Things worked themselves out as things sometimes do with a bit of serendipity. Duncan, his Cairn terrier, bit one too many hands and landed himself in a center for non-rehabilitative canines.

He passed the bar (as he had done the first go-round), and I learned about mens rea and replevin along the way.

I grew so accustomed to doing radio that I actually enjoyed spending 15 minutes sitting cross-legged on my bed in my sweats chatting with the folks in Portland, Ore., or Boise, Idaho.

During this time, however, our city’s long incipient atherosclerosis exploded into acute arterial blockage everywhere you turned. Literally, everywhere you turned: left, right, north, south, east, west.

I stuck with the 405.

He checked online traffic reports incessantly.

I tried Wilshire.

He’d call with a Google Maps update: “It’s all red.”

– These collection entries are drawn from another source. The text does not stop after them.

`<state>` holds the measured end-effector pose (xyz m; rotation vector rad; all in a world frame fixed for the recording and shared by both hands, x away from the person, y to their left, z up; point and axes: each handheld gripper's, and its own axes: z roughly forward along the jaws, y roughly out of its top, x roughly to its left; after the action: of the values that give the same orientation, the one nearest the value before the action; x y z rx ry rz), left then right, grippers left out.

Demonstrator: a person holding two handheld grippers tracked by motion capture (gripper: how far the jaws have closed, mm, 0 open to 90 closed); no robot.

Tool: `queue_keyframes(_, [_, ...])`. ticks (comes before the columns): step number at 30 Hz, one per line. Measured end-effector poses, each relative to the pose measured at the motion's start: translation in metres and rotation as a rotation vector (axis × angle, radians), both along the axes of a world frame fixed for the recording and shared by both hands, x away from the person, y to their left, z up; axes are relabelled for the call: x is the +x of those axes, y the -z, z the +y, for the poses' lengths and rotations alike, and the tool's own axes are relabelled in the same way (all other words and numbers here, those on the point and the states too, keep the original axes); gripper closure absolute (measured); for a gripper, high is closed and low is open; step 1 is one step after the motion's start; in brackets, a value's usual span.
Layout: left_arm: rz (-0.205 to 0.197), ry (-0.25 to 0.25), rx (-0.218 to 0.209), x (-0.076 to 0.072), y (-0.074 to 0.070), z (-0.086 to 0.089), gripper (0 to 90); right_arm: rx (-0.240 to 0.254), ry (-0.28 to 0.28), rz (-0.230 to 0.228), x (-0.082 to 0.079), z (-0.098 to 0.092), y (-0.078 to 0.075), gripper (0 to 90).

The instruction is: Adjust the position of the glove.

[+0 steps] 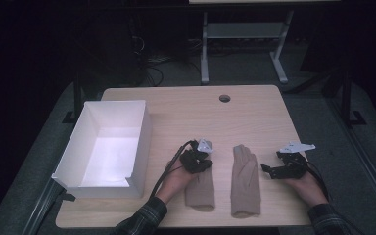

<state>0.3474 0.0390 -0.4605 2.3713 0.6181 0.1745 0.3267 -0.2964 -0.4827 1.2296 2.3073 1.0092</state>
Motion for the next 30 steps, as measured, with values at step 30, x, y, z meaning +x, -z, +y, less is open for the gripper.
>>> queue_keyframes(30, [0.08, -0.17, -0.11, 0.002, -0.015, 0.06, 59.3, 0.0, -0.001, 0.0, 0.0, 0.0, 0.0, 13.6])
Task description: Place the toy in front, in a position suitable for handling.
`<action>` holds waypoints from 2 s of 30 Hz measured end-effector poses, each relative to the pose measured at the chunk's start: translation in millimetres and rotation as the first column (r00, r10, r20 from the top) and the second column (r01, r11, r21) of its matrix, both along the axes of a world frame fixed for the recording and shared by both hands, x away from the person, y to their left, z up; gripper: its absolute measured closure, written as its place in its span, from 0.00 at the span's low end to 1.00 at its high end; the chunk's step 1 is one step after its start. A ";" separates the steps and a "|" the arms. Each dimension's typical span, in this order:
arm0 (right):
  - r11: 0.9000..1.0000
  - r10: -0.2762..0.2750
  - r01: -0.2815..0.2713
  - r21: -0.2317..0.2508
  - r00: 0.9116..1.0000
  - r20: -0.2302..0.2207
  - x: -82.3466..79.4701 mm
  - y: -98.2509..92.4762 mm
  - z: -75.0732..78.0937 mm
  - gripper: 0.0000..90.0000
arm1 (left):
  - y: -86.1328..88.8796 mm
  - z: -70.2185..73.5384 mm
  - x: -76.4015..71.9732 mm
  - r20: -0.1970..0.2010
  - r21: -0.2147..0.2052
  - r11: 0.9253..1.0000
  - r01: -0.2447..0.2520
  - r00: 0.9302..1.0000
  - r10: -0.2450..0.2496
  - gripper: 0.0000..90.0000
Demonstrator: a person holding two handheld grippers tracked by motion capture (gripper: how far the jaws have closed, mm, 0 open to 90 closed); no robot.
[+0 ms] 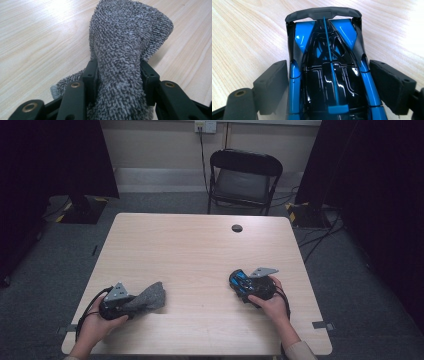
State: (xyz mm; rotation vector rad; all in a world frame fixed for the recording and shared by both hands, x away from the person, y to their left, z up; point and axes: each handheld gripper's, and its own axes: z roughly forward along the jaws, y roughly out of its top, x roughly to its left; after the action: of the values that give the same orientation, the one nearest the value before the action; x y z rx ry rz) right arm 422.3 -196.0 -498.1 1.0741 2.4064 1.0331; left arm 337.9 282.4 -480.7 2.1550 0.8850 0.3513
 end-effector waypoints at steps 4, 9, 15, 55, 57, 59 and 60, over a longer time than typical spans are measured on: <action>1.000 0.023 -0.023 -0.001 1.000 -0.004 0.7 -0.8 1.4 0.29 | 0.4 0.3 -0.1 0.001 -0.002 1.000 0.002 1.000 -0.002 0.65; 0.999 0.032 -0.033 -0.028 0.999 -0.035 1.2 -0.8 5.3 0.29 | 1.4 2.2 -0.2 0.008 -0.022 1.000 -0.004 1.000 0.004 0.67; 0.999 0.031 -0.032 -0.035 0.998 -0.050 1.2 -2.1 7.0 0.29 | 0.5 5.1 0.2 0.012 -0.040 0.999 -0.002 1.000 0.003 0.69; 0.979 0.204 -0.204 0.008 0.977 -0.060 -4.4 70.1 35.4 0.30 | -1.4 7.0 0.6 0.022 -0.037 0.999 0.004 1.000 -0.003 0.69; 0.977 0.214 -0.214 0.011 0.974 -0.070 -4.0 77.0 31.8 0.31 | -1.1 7.1 0.5 0.023 -0.036 0.999 0.004 1.000 -0.004 0.69; 0.976 0.217 -0.217 0.007 0.974 -0.069 -3.9 79.7 30.0 0.31 | -0.3 7.2 0.2 0.023 -0.037 0.999 0.003 1.000 -0.002 0.69; 0.976 0.219 -0.219 0.005 0.973 -0.074 -3.9 82.2 28.3 0.31 | 0.0 7.2 0.0 0.024 -0.038 0.999 0.002 1.000 -0.001 0.69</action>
State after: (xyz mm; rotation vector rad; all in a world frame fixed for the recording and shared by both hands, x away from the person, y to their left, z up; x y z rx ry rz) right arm 418.3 -113.8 -469.8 0.8743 2.6323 1.0739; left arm 337.9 282.4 -473.5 2.1119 0.8695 0.3564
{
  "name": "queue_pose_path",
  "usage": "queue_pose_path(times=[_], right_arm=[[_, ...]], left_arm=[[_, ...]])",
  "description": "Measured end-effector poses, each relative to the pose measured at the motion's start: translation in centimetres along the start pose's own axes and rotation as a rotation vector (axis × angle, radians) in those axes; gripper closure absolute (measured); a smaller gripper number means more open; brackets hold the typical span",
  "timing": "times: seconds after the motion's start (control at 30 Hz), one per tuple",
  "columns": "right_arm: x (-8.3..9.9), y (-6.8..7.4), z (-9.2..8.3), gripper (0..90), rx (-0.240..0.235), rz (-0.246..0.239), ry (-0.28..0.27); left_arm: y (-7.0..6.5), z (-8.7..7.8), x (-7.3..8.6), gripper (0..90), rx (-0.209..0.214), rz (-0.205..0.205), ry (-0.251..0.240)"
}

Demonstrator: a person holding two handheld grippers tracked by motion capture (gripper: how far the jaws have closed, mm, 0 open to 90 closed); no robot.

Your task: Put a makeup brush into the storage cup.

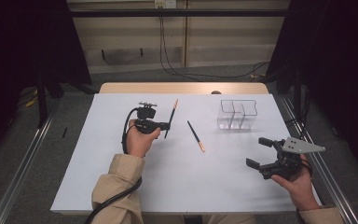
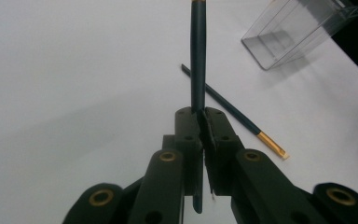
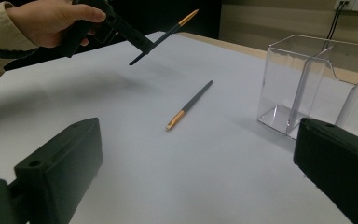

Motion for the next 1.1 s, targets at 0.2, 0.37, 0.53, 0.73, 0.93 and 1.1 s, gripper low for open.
queue_pose_path(times=[0.2,0.37,0.53,0.73,0.93,1.1], right_arm=[[0.0,0.0,0.2,0.7,-0.004,0.005,-0.001],[-0.1,0.0,0.4,0.8,-0.004,0.007,-0.003],[-0.2,0.0,0.6,0.8,-0.007,0.011,-0.005],[-0.5,0.0,0.9,0.7,-0.007,0.016,-0.014],[-0.7,0.1,1.2,0.7,-0.011,0.026,-0.02],[-0.9,0.0,1.4,0.7,-0.009,0.029,-0.022]], left_arm=[[-0.4,-0.5,0.3,85.1,0.037,0.002,-0.057],[-0.9,-0.7,0.5,85.1,0.061,0.001,-0.089],[-1.7,-0.9,0.6,85.1,0.093,0.021,-0.129],[-2.3,-1.2,0.9,85.1,0.127,0.026,-0.165],[-3.2,-1.5,1.2,85.1,0.163,0.06,-0.186],[-3.9,-1.7,1.3,85.1,0.188,0.069,-0.201]])
Point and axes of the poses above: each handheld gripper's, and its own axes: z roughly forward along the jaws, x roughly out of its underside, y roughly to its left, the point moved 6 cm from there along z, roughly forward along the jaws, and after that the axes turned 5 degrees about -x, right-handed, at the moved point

I zigzagged south to Olympic or Pico.

“Let’s have dinner tonight,” he’d suggest. “I’ll come over around 2.”

A.m. or p.m., I wondered.

He’d call from the road. “I’m on La Cienega.”

“That’s crazy!”

“You always think map. You have to think time,” he explained. He had driven 9.4 miles out of his way to save 5 minutes. One Friday afternoon, he actually abandoned his car and walked the 1.1 miles to my house.

On the other hand, I veritably flew home when I left his house at 7 on a Saturday morning. Late one Thursday night, he “got home in two songs.”

This made matters only more maddening. Why couldn’t it always be like this? Why does Gustavo Dudamel insist on taking the podium at 8 p.m.? Why are dinner dates with other couples at … well, dinner time? Why are there so many cars and where are they all going? And, admittedly, why are we both so stuck?

He claims to be addicted to the beach. It’s a gestalt thing, since he has set foot in the Pacific once in five years. But he does walk the shore, delighting in the neon kaleidoscope of the Ferris wheel as he strolls at night. My life revolves around people and places inland. There’s the studio where I zumba for endorphins; the neighbors who watched my daughter grow up and held my hand when my husband died. This is my home, where my roots go deep.

Some day this may change. It’s not impossible that one day the trek to see one another will be from the kitchen to the den. But for now, we find ourselves in a long-distance relationship: 7.06 miles on surface streets. 8.01 on the freeway. We may need a sherpa, but we deal with it because, stunningly, second-time-around romance turns out to be worth the irksome commute … even between Brentwood and Santa Monica.